- Saídas do IBIT mostram forte aversão ao risco institucional
- Opções de venda disparam e pressionam ainda mais o mercado
- BlackRock enfrenta recorde negativo em meio à queda do Bitcoin
A maior gestora do mundo enfrenta um momento raro de pressão, e isso ocorre justamente no produto que redefiniu o mercado de criptoativos, o ETF de Bitcoin da BlackRock, o IBIT. Em apenas um dia, o fundo registrou saídas massivas de US$ 1,26 bilhão, um movimento que surpreendeu parte do mercado e reforçou a tensão criada pela queda recente do Bitcoin.
O cenário ficou ainda mais evidente quando o IBIT anotou, em 14 de novembro, uma retirada recorde de US$ 463 milhões em poucas horas. Já na segunda-feira (17), outros US$ 145 milhões deixaram o fundo, segundo dados do TradingView. Esses fluxos aceleraram a pressão sobre um mercado já enfraquecido.

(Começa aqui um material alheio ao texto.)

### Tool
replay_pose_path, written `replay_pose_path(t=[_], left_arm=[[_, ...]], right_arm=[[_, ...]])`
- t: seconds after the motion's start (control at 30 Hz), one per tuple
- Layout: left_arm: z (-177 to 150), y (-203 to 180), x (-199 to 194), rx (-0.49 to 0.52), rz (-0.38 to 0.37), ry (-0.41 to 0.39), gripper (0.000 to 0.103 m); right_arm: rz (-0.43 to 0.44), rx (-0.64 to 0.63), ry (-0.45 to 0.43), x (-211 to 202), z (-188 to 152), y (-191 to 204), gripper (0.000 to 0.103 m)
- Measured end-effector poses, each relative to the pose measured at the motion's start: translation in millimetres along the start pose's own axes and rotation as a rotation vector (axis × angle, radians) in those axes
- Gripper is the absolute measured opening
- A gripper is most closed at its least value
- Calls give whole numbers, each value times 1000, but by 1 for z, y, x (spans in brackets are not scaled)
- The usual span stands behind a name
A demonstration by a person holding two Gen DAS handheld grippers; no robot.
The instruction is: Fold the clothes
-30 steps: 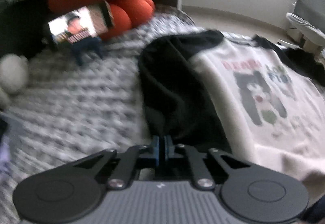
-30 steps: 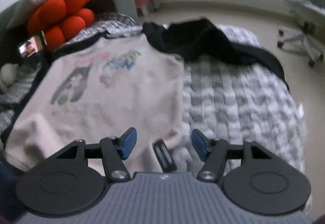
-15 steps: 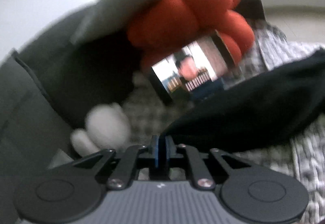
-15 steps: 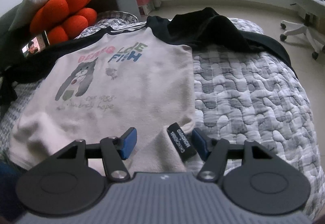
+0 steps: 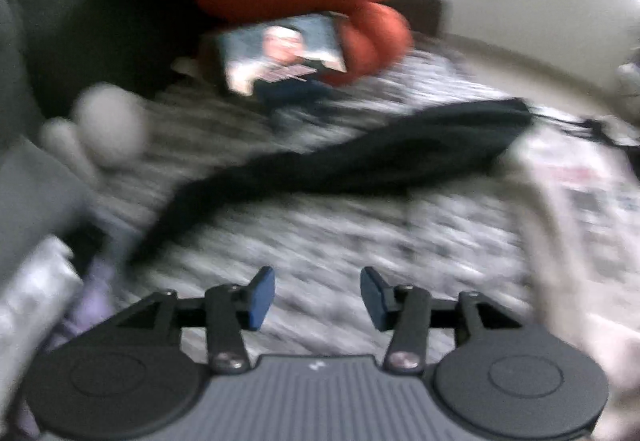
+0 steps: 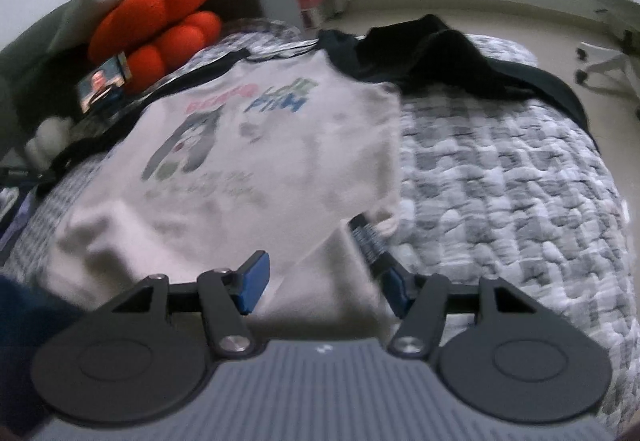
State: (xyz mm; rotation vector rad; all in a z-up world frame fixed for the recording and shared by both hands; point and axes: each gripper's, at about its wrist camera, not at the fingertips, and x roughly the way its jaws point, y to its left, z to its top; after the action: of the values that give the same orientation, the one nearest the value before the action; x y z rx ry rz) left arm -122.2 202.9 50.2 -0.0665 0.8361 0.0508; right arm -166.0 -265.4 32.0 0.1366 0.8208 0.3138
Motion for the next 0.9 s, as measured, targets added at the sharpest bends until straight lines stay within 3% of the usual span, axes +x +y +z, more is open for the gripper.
replay_pose_path(t=[0.03,0.1,0.17,0.27,0.33,0.5,0.63,0.73,0.9], left_arm=[[-8,-6,-5,-2,-64,11,49],[-23,-16,-10,2,-145,30,49],[-36,-26,-14,2,-210,52,48],[-49,-33,-14,-17,-276,87,46],[-54,-39,-13,-24,-304,104,46],[-59,-54,-19,-7,-327,100,44],[-59,-52,-18,-16,-296,100,40],[-61,-48,-20,-29,-269,89,40],[-65,-47,-19,-22,-261,77,47]], right_arm=[[12,-19,9,0,-1,3,63],[21,-59,19,-2,-4,10,53],[20,-73,26,-4,-5,12,32],[17,-61,17,-9,-3,10,17],[22,-40,4,-15,-1,9,13],[58,46,-53,-38,6,7,10],[13,73,-55,-46,8,3,9],[-73,104,11,-35,1,-7,9],[-121,87,23,-20,-11,-5,23]])
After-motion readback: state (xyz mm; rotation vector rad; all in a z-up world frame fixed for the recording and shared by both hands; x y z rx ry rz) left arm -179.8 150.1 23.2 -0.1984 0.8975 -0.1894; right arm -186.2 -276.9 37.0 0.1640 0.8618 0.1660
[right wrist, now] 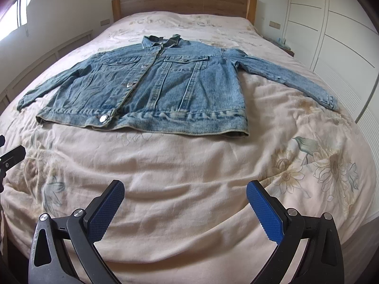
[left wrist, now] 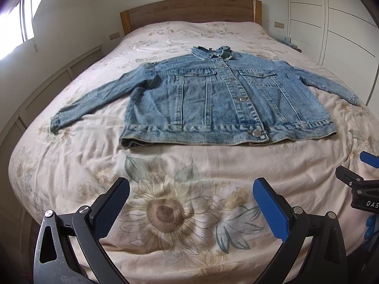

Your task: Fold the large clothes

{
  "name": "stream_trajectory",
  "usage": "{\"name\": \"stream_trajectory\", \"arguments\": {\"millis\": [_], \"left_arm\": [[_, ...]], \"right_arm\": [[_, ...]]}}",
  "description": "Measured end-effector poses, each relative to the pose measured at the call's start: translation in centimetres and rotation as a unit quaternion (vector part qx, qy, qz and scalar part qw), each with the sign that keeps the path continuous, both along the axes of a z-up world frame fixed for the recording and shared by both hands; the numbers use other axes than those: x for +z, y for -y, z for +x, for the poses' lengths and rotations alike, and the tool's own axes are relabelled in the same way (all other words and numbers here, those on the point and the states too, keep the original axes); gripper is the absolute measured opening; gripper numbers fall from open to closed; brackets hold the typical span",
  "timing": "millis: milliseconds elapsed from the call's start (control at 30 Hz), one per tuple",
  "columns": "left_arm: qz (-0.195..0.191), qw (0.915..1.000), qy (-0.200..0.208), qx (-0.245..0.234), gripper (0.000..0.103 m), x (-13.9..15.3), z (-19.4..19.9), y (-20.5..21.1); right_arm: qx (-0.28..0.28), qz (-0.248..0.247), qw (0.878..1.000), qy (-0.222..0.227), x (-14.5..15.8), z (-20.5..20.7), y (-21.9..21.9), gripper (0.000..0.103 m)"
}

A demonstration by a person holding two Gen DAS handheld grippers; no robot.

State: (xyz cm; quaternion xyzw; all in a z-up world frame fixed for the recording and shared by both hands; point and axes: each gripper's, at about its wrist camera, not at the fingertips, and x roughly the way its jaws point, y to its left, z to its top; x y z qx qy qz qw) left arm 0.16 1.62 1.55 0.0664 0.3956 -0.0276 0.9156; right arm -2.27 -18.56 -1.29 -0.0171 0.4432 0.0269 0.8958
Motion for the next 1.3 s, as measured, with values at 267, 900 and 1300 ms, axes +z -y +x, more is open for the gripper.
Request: {"name": "stream_trajectory", "arguments": {"millis": [267,900,1300], "left_arm": [[-0.005,0.9999,0.011,0.003,0.102,0.8,-0.1,-0.4],[-0.019,0.9989,-0.031,0.028,0.102,-1.3,1.3,-2.2],[-0.02,0.9971,-0.069,0.023,0.102,-2.6,2.6,-1.8]], "right_arm": [[-0.01,0.001,1.0,0.018,1.6,0.5,0.6,0.103],[-0.002,-0.014,1.0,0.002,0.7,1.9,-0.1,0.103],[-0.003,-0.009,1.0,-0.022,-1.0,3.0,0.5,0.103]]}}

Saídas se espalham entre os ETFs dos EUA
As saídas do IBIT não ocorreram isoladamente. Entre os 11 ETFs de Bitcoin à vista negociados nos Estados Unidos, os investidores retiraram US$ 2,59 bilhões somente neste mês. Esse movimento acompanha a queda do preço do Bitcoin e a mudança no comportamento de investidores institucionais, que agora buscam reduzir exposição e reforçar posições defensivas.
O impacto refletiu rapidamente no preço das ações do próprio IBIT, que caiu 16%, chegando a US$ 52, nível registrado pela última vez em abril. Essa desvalorização ampliou a percepção de fragilidade entre investidores que, até semanas atrás, tratavam o fundo como porto seguro durante momentos de incerteza.

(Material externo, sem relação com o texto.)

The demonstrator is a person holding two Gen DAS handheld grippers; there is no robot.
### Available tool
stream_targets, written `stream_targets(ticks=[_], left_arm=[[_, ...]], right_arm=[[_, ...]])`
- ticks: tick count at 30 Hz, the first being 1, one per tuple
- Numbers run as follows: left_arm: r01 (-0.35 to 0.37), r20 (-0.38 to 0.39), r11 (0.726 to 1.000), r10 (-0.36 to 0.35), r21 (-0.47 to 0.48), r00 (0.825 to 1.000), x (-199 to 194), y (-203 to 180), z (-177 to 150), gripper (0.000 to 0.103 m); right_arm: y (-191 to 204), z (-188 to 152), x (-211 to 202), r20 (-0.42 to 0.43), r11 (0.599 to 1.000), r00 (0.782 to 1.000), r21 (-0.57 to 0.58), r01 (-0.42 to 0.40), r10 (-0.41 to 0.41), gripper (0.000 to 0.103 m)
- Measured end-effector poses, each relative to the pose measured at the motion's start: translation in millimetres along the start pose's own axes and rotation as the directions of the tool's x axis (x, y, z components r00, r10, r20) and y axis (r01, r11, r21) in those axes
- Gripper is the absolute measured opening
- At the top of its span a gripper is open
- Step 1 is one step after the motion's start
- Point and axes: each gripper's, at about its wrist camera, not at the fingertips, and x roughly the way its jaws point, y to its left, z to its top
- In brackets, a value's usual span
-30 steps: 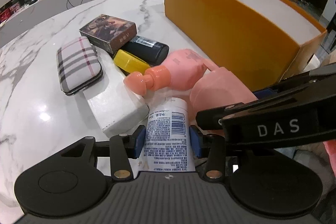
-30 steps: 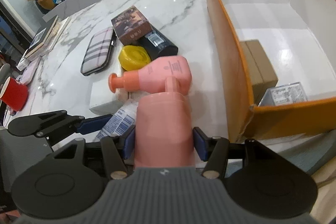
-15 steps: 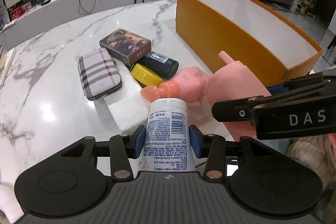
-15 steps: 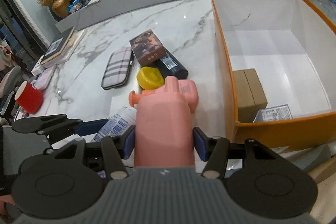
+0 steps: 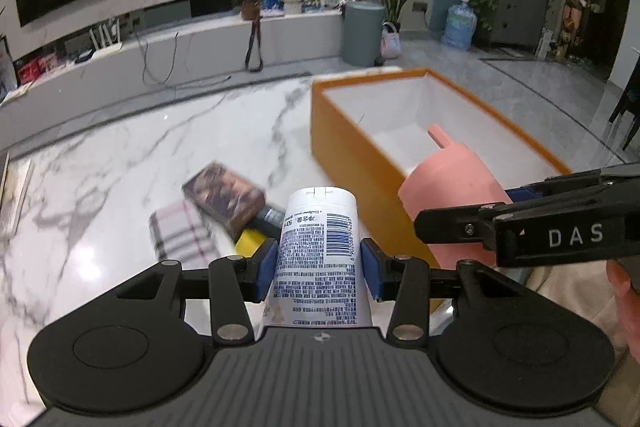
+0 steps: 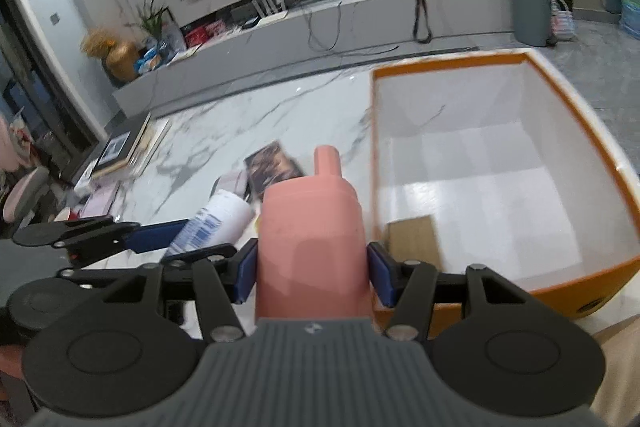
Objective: Organize rigid objects
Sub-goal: 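Carry the tube into the orange box and open the left tool while the right tool carries the pink bottle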
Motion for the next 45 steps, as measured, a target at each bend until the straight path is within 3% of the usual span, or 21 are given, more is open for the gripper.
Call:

Opções de venda disparam e mostram medo crescente
Enquanto o Bitcoin recuava, o custo de proteção subia. A demanda por opções de venda (puts) aumentou de forma expressiva, e isso ficou claro na assimetria put-call de 250 dias, monitorada pelo MarketChameleon. Esse indicador atingiu 3,1%, o maior nível em sete meses, indicando que as opções de venda ficaram mais caras do que as opções de compra, algo típico em momentos de forte aversão ao risco.
Esse comportamento deixa evidente que investidores estão pagando mais caro para se proteger de quedas adicionais no preço do Bitcoin, reforçando o sentimento de cautela.

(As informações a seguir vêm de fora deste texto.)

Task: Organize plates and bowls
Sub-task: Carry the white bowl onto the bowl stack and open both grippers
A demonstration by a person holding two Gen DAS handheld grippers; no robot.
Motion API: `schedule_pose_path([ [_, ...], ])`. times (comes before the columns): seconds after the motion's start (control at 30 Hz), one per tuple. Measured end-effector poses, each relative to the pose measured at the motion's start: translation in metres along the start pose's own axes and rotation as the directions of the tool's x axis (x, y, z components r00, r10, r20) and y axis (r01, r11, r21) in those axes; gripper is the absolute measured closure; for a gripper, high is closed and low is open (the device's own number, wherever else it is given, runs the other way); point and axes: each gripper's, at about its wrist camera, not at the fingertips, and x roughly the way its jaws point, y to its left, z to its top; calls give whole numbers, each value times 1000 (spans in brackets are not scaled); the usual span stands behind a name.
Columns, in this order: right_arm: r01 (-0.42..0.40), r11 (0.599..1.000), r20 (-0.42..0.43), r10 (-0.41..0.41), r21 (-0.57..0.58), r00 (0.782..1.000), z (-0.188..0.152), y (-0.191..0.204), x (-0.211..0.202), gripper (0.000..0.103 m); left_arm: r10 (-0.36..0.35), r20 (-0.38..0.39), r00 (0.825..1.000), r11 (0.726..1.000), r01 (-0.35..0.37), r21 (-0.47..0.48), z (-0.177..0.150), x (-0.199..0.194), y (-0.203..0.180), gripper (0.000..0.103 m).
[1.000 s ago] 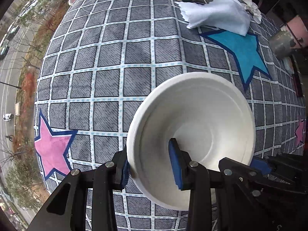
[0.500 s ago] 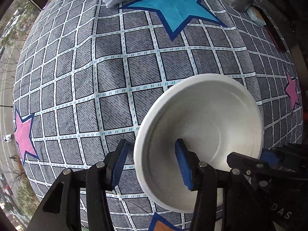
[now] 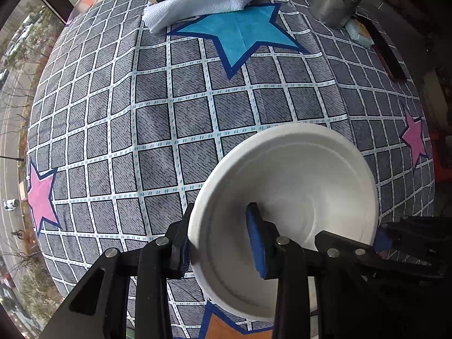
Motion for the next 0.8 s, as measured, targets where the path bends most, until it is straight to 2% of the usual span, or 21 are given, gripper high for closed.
schedule_pose_path([
  [0.27, 2, 1000, 31, -2, 0, 1000, -29, 4, -28, 80, -11, 35, 999, 1000, 10, 27, -19, -39, -24, 65],
  [0.57, 38, 999, 48, -39, 21, 998, -80, 8, -36, 80, -33, 9, 999, 998, 32, 56, -97, -47, -26, 65],
  [0.8, 34, 998, 35, -35, 49, 999, -120, -2, -35, 80, -45, -19, 999, 994, 47, 100, -133, -52, -36, 65],
])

Nicolai Sondergaard, analista da Nansen, explicou que a dinâmica é direta. Ele disse ao Decrypt que, com o mercado em queda, “é esperado que os ETFs registrem saídas, já que as pessoas querem retirar seu dinheiro”. A avaliação sintetiza o clima atual: investidores se movem rápido, reduzem risco e deixam claro que preferem aguardar antes de aumentar exposição ao Bitcoin novamente.
No fim, o episódio mostra como um ETF antes visto como símbolo de força agora virou termômetro da incerteza. E, enquanto o Bitcoin não retomar confiança, novos dias turbulentos parecem prováveis para o IBIT da BlackRock.